L’obiettivo della Love Data Week è proprio questo: insegnare al mondo accademico come gestire l’apertura dei dati e come prepararli per la loro pubblicazione.

«Come  SUPSI - aggiunge Cannata - faremo una serie di interventi, gestiti dal centro di competenze appena nato». Il centro, in cui attualmente lavorano sette persone, è organizzato in maniera trasversale, così da poter includere  tutti i dipartimenti. Il nuovo paradigma dell’Open Science (e più in particolare degli open data), infatti, abbraccia tutte le discipline scientifiche. «Ovviamente - spiega Cannata - a seconda della disciplina ci sono tipologie di dati, necessità e problematiche che sono diverse. Abbiamo quindi pensato di creare un gruppo di lavoro eterogeneo, che potesse rimanere in stretto contatto con i ricercatori di tutti i dipartimenti. Il nostro compito sarà nei prossimi anni quello di implementare quella che sarà una strategia sull’Open Science per conto dell’università, e di accompagnare l’istituzione e il gruppo accademico della SUPSI all’adozione di queste pratiche».
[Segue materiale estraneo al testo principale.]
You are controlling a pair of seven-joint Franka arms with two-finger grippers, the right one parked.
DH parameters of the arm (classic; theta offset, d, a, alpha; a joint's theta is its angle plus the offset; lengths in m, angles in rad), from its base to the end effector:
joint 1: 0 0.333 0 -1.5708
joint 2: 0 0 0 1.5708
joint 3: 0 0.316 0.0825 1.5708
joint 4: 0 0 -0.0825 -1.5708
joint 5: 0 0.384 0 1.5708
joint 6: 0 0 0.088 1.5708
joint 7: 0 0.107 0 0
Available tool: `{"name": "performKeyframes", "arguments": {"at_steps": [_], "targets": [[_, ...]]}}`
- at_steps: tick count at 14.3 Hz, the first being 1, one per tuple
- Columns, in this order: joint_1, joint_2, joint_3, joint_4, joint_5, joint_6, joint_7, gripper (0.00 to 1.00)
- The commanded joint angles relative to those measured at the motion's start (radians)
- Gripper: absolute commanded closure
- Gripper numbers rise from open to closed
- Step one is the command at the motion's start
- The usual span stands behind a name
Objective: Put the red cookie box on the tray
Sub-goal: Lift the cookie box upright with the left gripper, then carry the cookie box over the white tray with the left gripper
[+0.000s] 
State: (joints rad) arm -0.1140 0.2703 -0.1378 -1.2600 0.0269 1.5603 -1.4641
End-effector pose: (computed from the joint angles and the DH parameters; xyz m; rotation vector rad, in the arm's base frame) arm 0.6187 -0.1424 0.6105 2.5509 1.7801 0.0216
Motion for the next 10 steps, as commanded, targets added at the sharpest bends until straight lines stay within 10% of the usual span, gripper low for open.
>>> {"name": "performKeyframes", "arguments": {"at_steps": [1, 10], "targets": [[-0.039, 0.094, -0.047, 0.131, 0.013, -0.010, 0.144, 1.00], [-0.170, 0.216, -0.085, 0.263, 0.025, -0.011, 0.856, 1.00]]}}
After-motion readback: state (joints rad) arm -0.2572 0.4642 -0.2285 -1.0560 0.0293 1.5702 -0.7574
Insieme ad altre università della Svizzera, il centro di competenze si sta interrogando su come incentivare l’adozione dell’Open Science e valorizzare i dati della ricerca. La risposta rimanda sempre alla stessa soluzione: è fondamentale rendere disponibili e accessibili i dati rendendoli trovabili su internet. «Dobbiamo lavorare proprio su questo - dice Cannata. - I dati di qualsiasi disciplina devono essere pubblicati con formati standard e con licenze che ne consentano il riutilizzo. Se i dati vengono pubblicati in maniera corretta, allora è chiaro che la possibilità che vengano riutilizzati cresce enormemente, così come il reale impatto che gli stessi possono avere sulla società». Un obiettivo che può essere raggiunto solo andando tutti nella stessa direzione: «Nella ricerca - conclude Cannata - bisogna collaborare sempre di più in maniera aperta e trasparente. Servono più collaborazione e meno competitività».